(How to complete this task)
Only the closing stretch of the material is wanted: the line containing "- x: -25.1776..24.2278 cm" and every line after it, transcribed exactly.

(The data)
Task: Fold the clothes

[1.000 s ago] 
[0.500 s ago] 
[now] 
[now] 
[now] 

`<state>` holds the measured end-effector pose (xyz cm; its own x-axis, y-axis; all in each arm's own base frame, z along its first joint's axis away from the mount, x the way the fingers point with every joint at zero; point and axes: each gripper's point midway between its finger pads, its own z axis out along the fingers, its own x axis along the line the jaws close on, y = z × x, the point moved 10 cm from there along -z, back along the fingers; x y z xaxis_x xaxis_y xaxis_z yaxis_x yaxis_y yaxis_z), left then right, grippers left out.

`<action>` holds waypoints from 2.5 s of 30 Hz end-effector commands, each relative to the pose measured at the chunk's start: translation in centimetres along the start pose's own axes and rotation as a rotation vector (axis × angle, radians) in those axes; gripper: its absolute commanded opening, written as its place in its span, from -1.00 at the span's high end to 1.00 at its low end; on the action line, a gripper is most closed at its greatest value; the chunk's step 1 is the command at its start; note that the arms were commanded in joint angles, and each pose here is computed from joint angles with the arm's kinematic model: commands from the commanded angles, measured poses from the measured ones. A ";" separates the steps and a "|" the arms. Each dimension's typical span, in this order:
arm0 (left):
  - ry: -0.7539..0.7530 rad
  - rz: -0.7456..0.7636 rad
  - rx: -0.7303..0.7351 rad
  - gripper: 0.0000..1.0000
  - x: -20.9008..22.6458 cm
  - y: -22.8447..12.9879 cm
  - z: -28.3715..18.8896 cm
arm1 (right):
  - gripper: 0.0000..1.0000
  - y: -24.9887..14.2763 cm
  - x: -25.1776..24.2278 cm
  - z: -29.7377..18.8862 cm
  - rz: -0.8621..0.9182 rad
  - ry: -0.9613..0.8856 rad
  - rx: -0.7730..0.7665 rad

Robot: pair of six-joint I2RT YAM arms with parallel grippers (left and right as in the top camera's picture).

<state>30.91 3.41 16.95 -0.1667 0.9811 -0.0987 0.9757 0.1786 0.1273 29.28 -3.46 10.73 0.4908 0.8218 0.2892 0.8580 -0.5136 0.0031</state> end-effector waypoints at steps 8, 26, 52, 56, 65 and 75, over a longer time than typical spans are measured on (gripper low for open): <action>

(Task result)
  - x: -25.1776..24.2278 cm
  - z: -29.7377..18.8862 cm
  - rz: -0.8621..0.9182 rad
  - ry: -0.9613..0.8856 rad
  - rx: -0.7730..0.7665 rad

Robot: pair of six-joint I2RT YAM arms with parallel grippers (left and right as in the top camera's picture).

<state>30.91 3.41 16.95 -0.1667 0.9811 -0.0987 0.9757 0.1786 0.1273 29.28 -3.46 10.73 0.4908 0.8218 0.2892 0.8580 -0.5136 0.0031</state> end-effector waypoints at steps 8, 26, 52, 56, 65 and 75, over a longer time than typical spans are measured on (gripper low for open): <action>

The answer contains nothing further.